**What is required:**
Exactly the lines from the first line of the listing through the line containing "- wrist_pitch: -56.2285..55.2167" should appear in the output, unchanged.

**Supplied data:**
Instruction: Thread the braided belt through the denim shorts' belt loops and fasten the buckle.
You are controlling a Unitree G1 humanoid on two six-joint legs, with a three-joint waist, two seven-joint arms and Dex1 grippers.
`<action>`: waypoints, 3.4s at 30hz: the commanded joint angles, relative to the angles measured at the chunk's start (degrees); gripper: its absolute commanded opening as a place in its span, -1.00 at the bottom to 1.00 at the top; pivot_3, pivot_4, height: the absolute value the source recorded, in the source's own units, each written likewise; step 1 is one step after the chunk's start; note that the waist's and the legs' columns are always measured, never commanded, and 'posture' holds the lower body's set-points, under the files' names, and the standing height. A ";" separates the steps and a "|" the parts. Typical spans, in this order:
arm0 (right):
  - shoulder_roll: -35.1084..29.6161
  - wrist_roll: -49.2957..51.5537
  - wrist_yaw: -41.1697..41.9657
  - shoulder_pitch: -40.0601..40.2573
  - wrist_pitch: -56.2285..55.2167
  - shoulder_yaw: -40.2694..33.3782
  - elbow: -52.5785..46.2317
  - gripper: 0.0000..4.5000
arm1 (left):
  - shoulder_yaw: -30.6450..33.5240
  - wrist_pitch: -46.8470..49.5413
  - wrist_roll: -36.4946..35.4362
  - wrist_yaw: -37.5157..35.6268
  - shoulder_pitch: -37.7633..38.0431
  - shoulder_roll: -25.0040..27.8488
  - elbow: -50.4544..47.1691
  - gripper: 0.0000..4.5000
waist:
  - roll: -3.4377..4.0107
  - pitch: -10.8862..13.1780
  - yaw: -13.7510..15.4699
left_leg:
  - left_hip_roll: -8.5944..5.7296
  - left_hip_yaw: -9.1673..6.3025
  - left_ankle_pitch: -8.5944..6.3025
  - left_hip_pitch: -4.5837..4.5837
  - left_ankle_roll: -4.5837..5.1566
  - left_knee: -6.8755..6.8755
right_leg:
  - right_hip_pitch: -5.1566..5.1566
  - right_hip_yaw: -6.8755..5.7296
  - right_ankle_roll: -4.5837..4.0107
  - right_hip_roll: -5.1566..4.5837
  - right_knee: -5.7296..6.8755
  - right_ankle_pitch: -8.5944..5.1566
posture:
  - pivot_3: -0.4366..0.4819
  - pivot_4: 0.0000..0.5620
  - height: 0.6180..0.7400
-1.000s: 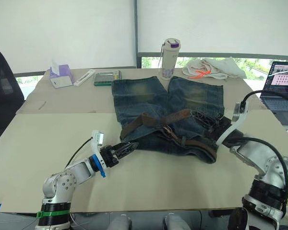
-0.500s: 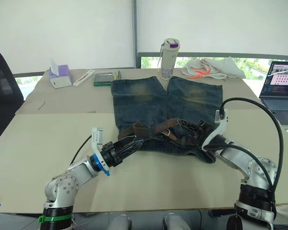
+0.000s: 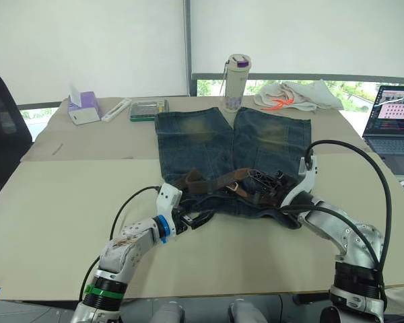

**Result:**
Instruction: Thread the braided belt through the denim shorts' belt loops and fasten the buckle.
You are controlling a Unitree G1 humanoid on two six-joint legs, with a three-joint waist, two seven-joint arms and Dex1 grippers.
`<action>`: waypoints, 3.4s at 30hz: the commanded joint angles, relative to the angles measured at the chunk's start (degrees); gripper: its absolute commanded opening as a place in its span, -1.00 at the bottom to 1.00 at the top; pivot_3, pivot_4, height: the absolute value the source recorded, in the source's own units, each written likewise; step 1 is one step after the chunk's start; note that the waist's and the legs' columns are always measured, never commanded, and 'posture' holds the lower body's set-points, under the files' names, and the standing height. A ";" separates the steps and a "|" the parts. Typical spans, in this order:
arm0 (right):
  - shoulder_roll: -35.1084..29.6161
  - wrist_roll: -49.2957..51.5537
  - wrist_yaw: -41.1697..41.9657
  - shoulder_pitch: -40.0601..40.2573
  - wrist_pitch: -56.2285..55.2167

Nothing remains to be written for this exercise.